* **Exercise description**: From the data below, copy exactly the lines that lie between the one holding "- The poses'" and the one holding "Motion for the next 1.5", including both, and nothing more.
****************************************
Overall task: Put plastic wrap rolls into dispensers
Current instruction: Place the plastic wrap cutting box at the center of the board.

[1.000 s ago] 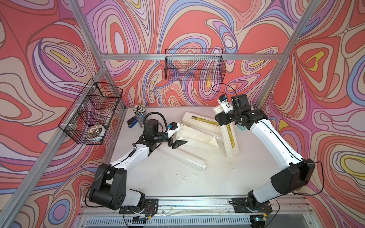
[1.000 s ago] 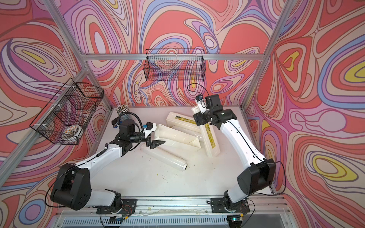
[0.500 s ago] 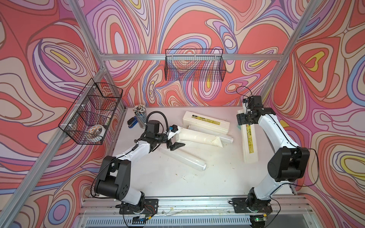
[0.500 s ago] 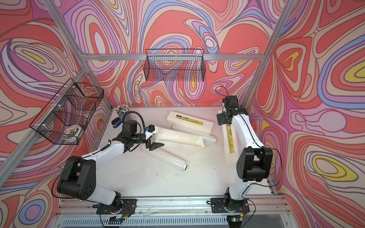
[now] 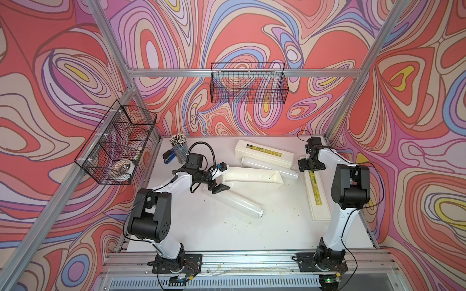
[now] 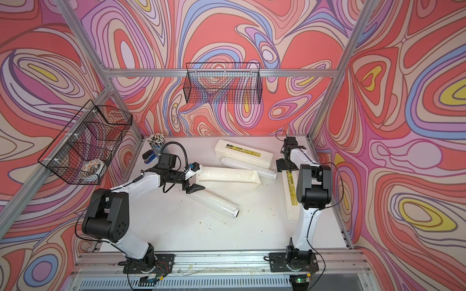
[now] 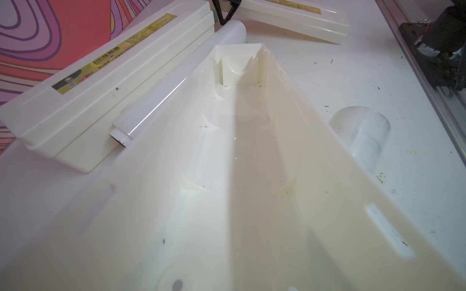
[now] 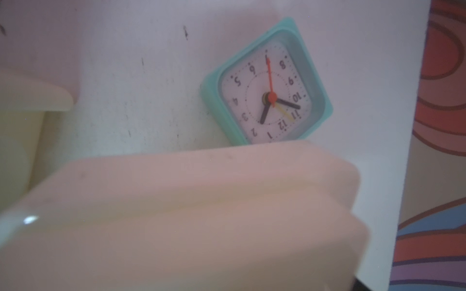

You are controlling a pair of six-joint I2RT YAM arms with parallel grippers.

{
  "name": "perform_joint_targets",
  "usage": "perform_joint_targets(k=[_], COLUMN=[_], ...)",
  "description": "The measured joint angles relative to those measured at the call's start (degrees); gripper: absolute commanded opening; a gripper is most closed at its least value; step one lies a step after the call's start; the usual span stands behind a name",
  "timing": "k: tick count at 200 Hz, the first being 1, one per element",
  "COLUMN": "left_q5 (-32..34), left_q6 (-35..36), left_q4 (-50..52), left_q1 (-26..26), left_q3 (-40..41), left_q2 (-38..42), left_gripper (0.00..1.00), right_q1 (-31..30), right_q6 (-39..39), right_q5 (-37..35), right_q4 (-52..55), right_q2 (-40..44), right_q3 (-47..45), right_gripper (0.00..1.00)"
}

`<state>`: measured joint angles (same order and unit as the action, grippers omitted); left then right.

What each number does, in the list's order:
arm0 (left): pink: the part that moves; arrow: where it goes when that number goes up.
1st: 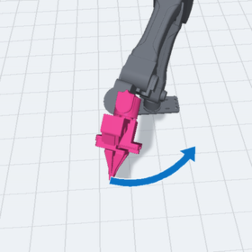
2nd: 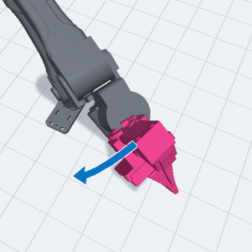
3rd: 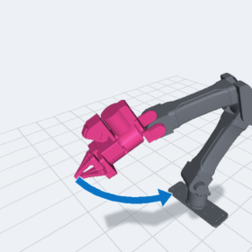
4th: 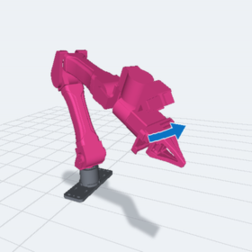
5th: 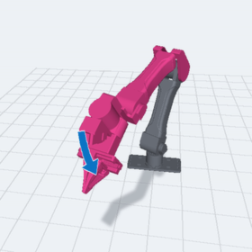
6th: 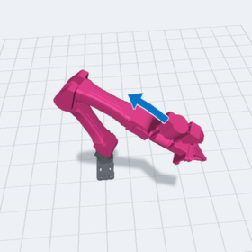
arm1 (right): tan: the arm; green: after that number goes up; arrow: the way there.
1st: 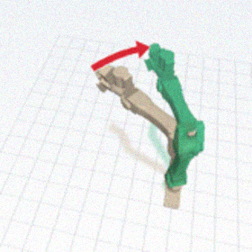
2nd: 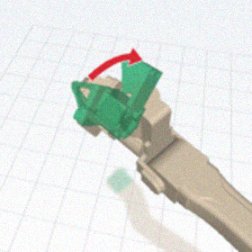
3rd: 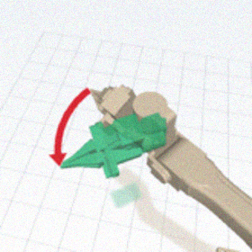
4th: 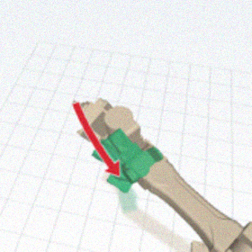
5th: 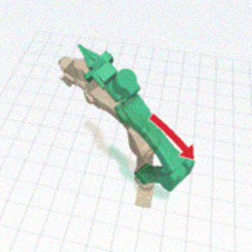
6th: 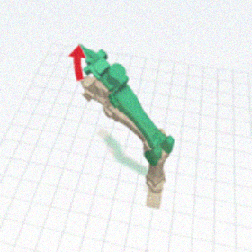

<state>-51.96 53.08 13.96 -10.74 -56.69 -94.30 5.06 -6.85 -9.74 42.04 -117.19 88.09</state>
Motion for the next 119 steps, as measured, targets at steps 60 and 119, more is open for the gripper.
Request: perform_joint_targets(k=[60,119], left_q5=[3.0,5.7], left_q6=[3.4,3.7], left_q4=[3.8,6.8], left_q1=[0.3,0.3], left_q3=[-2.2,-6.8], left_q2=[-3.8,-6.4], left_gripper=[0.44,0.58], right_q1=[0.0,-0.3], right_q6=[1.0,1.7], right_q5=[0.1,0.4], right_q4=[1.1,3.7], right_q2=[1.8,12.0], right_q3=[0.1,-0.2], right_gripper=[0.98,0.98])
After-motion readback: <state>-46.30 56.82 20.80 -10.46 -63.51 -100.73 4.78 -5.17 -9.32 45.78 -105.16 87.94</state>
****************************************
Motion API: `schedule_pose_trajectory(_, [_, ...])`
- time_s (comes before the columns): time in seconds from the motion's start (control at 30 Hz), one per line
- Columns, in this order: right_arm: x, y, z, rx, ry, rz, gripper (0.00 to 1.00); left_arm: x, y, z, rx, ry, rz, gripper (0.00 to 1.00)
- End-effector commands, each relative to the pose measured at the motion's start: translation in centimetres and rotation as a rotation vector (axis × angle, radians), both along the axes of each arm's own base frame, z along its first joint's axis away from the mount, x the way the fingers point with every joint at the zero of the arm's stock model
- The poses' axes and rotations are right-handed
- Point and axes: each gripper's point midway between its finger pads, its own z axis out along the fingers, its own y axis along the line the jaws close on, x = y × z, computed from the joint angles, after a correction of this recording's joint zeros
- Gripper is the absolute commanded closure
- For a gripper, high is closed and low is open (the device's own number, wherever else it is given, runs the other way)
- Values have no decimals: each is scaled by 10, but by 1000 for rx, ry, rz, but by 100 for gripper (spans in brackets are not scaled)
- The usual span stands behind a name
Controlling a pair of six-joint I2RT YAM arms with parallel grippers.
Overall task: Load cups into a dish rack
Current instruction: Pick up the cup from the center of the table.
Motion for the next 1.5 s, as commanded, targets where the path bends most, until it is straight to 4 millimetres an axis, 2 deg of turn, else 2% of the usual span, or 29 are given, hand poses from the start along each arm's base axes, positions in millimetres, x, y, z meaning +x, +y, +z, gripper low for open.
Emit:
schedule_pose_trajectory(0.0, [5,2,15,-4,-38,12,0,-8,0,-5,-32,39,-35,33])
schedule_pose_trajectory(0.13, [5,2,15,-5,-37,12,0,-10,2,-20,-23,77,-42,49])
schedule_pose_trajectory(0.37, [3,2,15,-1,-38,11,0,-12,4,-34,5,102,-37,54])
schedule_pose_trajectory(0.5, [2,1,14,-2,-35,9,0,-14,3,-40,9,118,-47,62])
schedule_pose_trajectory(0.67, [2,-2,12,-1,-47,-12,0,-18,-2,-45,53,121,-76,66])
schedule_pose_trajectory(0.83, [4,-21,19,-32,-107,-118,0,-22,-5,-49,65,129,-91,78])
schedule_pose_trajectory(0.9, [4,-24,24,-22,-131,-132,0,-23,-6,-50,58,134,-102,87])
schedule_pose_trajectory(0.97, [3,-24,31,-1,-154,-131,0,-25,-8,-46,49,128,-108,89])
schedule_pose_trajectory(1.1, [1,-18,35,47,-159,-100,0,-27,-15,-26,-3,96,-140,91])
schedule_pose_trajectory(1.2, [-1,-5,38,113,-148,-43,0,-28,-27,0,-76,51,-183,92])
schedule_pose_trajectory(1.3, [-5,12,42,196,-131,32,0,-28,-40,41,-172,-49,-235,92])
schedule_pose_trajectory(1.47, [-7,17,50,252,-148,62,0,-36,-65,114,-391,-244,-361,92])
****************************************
* **Reply to the task**:
- The poses' axes and rotations are right-handed
- Point and axes: each gripper's point midway between its finger pads, its own z axis out along the fingers, its own y axis along the line the jaws close on, x = y × z, computed from the joint angles, after a correction of this recording's joint zeros
- Gripper is the absolute commanded closure
- For a gripper, high is closed and low is open (the device's own number, wherever else it is given, runs the other way)
- Values have no decimals: each is scaled by 10, but by 1000 for rx, ry, rz, but by 100 for gripper (spans in brackets are not scaled)
- The usual span stands behind a name
Controlling a pair of six-joint I2RT YAM arms with parallel grippers.
Overall task: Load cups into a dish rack
Current instruction: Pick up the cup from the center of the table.
Motion for the next 1.5 s, as commanded, targets where the path bends most, until it is straight to 4 millimetres an axis, 2 deg of turn, else 2% of the usual span, or 29 are given, hand poses from the start along each arm's base axes, positions in millimetres, x, y, z meaning +x, +y, +z, gripper low for open.

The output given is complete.